Concept

For this assignment, I built a night-sky inspired sketch using attractors and movers. In class, we used the attractor/mover system to show motion and forces, and I kept thinking: if attractors “pull” and movers “orbit,” that feels a lot like stars/planets. So my concept became a stylized sky at night, with glowing star bodies and drifting trails.

To add a personal twist, I placed my initials (ABJ) in the center as a constellation-like pattern made from many tiny attractor/mover pairs. The initials stay readable, but still wobble and respond to the mouse so they feel “alive.” Also to be honest this assignment wasn’t the easiest for me and isn’t my favorite, but it’s the best I can do so far with attractors and movers and I learned a lot through iteration 🙂

Inspiration

My main inspiration is simply the sky at night: glowing points, soft halos, and a sense of motion even when things are calm. I didn’t copy a specific image but I had the starry night in mind by Van Gogh. 

Sketch

How the code is organized

The code is organized  sections so the behavior stays understandable even as the sketch becomes more complex. I use two main classes: Attractor and Moverwhere attractors apply a gravitational-style force and movers respond with velocity and acceleration. Several helper functions control additional forces: repelFromMouse() pushes movers away from the cursor to add interactivity, applyTurbulence() introduces Perlin-noise-based motion so the movement feels organic instead of mechanical, and springTo() pulls movers back toward a target position. Scene-building functions like addMainOrbitPairs(), addEdgeOrbitPairs(), and addInitialsABJ() handle different visual systems in the sketch, separating setup from animation logic.

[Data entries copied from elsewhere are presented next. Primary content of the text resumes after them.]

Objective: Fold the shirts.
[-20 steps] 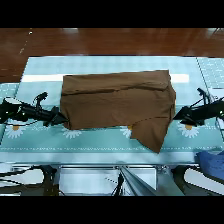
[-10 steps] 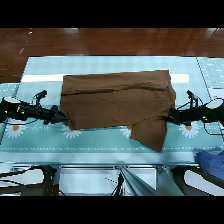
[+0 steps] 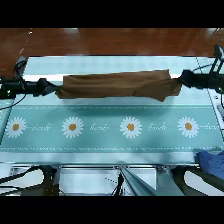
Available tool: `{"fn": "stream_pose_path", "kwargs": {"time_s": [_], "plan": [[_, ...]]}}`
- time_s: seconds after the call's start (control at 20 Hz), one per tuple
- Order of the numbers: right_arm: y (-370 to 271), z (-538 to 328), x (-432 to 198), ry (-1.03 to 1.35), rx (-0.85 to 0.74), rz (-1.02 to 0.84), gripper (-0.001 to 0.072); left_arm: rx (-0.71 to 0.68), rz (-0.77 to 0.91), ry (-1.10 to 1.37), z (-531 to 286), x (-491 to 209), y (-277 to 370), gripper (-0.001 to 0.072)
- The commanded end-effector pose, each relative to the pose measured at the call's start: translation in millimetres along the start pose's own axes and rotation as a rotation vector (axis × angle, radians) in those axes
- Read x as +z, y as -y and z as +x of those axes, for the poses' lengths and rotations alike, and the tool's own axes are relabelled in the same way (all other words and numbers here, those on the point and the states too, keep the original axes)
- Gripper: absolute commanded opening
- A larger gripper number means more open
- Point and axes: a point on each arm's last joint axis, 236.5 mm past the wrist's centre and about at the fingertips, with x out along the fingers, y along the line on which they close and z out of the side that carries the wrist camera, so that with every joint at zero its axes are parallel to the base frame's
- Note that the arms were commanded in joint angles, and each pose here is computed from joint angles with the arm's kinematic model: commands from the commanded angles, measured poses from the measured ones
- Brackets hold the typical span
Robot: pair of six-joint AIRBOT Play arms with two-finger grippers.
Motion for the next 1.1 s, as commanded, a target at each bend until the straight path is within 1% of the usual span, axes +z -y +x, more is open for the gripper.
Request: {"fn": "stream_pose_path", "kwargs": {"time_s": [0.0,0.15,0.35,0.5,0.65,0.7,0.75,0.8,0.85,0.9,1.0,1.05], "plan": [[-5,35,49,0.124,-0.004,-0.008,0.0021,0.050,0.041,0.156,18,52,4,0.0021],[2,78,68,0.166,-0.022,0.008,0.0021,0.077,0.053,0.191,39,78,-5,0.0021],[17,130,75,0.164,-0.032,0.043,0.0021,0.085,0.043,0.184,64,99,-26,0.0021],[33,151,68,0.150,-0.050,0.088,0.0023,0.098,0.011,0.157,82,94,-47,0.0021],[37,158,59,0.125,-0.054,0.090,0.0028,0.086,-0.012,0.100,94,79,-55,0.0022],[36,156,61,0.128,-0.053,0.083,0.0111,0.085,-0.012,0.088,95,76,-56,0.0026],[36,153,63,0.129,-0.059,0.049,0.0251,0.089,-0.007,0.077,93,74,-58,0.0090],[37,145,65,0.124,-0.073,-0.022,0.0358,0.087,-0.010,0.066,89,72,-60,0.0212],[43,134,70,0.122,-0.108,-0.108,0.0366,0.082,-0.019,0.055,85,70,-64,0.0372],[51,119,78,0.125,-0.155,-0.186,0.0365,0.067,-0.037,0.038,77,66,-67,0.0472],[76,84,94,0.132,-0.277,-0.283,0.0365,0.024,-0.068,-0.009,59,56,-70,0.0471],[96,65,98,0.123,-0.352,-0.282,0.0367,0.001,-0.078,-0.033,50,50,-69,0.0463]]}}
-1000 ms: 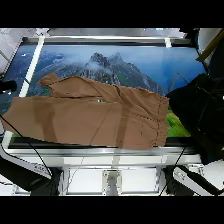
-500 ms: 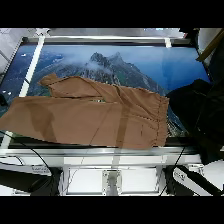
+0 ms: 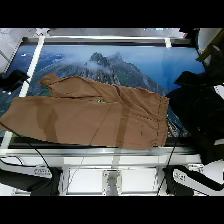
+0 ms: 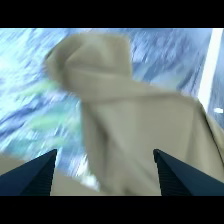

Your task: Fold the clothes and pants, and hang the long-sleeved shirts on hangers.

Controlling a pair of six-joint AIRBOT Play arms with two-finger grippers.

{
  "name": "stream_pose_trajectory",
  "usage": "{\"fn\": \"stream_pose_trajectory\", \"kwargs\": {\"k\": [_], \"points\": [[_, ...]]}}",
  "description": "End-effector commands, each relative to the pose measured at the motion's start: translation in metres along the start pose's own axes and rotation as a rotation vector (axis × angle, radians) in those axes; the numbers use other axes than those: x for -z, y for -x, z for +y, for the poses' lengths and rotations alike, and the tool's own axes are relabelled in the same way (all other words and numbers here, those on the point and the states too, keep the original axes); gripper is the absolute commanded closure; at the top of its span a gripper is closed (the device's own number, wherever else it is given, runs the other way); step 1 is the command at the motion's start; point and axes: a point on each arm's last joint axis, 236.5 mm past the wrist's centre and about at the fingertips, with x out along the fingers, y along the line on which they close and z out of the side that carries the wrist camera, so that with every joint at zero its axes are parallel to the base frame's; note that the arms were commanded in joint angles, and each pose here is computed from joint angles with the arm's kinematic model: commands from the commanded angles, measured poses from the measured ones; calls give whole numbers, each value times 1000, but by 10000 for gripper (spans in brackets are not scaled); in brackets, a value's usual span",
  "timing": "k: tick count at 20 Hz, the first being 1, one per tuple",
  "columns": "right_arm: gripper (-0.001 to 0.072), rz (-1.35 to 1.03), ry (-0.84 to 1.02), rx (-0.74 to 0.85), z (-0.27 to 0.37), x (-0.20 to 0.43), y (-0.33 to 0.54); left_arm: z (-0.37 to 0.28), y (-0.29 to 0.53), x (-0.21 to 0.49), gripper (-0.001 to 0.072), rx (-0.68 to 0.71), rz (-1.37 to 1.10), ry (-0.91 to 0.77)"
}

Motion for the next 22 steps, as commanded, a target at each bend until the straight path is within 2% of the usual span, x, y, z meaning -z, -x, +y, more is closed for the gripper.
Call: {"fn": "stream_pose_trajectory", "kwargs": {"k": [1, 3, 4, 5, 13, 16, 18, 22], "points": [[183, 66, 90, -27, 20, 7, -38, -17, -48, -17, 0, -132, -35, 53], [183, 117, 140, -38, 28, 15, -58, -15, -72, -16, 23, -131, -25, 166], [183, 140, 163, -45, 32, 20, -67, -14, -82, -14, 108, -120, -14, 204], [183, 159, 179, -48, 35, 23, -74, -10, -89, -10, 151, -121, -3, 209], [183, 119, 219, -46, 39, 13, -90, 40, -95, 6, 160, -175, 56, 303], [183, 120, 219, -46, 39, 13, -90, 53, -101, 9, 163, -172, 58, 407], [183, 119, 219, -45, 39, 13, -90, 56, -110, 16, 230, -150, 76, 452], [183, 120, 218, -46, 39, 13, -90, 54, -129, 13, 231, -97, 45, 519]]}}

Code highlight I’m proud of

The part I’m most proud of is how I built the ABJ initials using point generators + tiny attractor/mover pairs. Each point of each letter becomes a mini “star” that’s pulled into place, wiggles with turbulence, repels from the mouse, and springs back to stay readable:

// Build ABJ using many tiny attractor+mover pairs.
// Each letter point is a fixed attractor with a mover that wiggles around it.
function addInitialsABJ() {
  let cx = 200, cy = 200;
  let letterW = 32, letterH = 48, spacing = 38;

  let oxA = cx - spacing - letterW / 2;
  let oxB = cx - letterW / 2;
  let oxJ = cx + spacing - letterW / 2;
  let oy = cy - letterH / 2;

  let aPts = letterAPoints(0, 0);
  let bPts = letterBPoints(0, 0);
  let jPts = letterJPoints(0, 0);

  for (let [lx, ly] of aPts) {
    let ax = oxA + lx;
    let ay = oy + (letterH - ly); // A is flipped vertically
    initialsPairs.push({
      attractor: new Attractor(ax, ay, 40),
      mover: new Mover(ax + random(-4, 4), ay + random(-4, 4), 1.2, 2, 0.05, 0.05),
    });
  }

  for (let [lx, ly] of bPts) {
    let ax = oxB + lx;
    let ay = oy + ly;
    initialsPairs.push({
      attractor: new Attractor(ax, ay, 40),
      mover: new Mover(ax + random(-4, 4), ay + random(-4, 4), 1.2, 2, 0.05, 0.05),
    });
  }

  for (let [lx, ly] of jPts) {
    let ax = oxJ + lx;
    let ay = oy + ly;
    initialsPairs.push({
      attractor: new Attractor(ax, ay, 40),
      mover: new Mover(ax + random(-4, 4), ay + random(-4, 4), 1.2, 2, 0.05, 0.05),
    });
  }
}

// In draw(): update ABJ using multiple forces so it moves but stays readable.
for (let p of initialsPairs) {
  p.attractor.attract(p.mover);          // pulls toward letter point
  p.mover.applyTurbulence(t * 0.3);      // gentle wiggle
  repelFromMouse(p.mover, 0.6);          // weaker mouse repulsion
  springTo(p.mover, p.attractor.pos, 0.018); // snaps back to letter shape
  p.mover.update();
}

Milestones + challenges

• My first idea was using an image background (like a starry-night painting) and layering moving stars on top of it. I got it working, but visually it felt more like “decorating an image” than building a system, so I scrapped that direction. 
• I switched to a fully generated background with glows and stars, and started focusing on the attractor/mover motion as the main design elements

• Adding the ABJ initials was the biggest step: it made the sketch feel personal and gave me a focal point.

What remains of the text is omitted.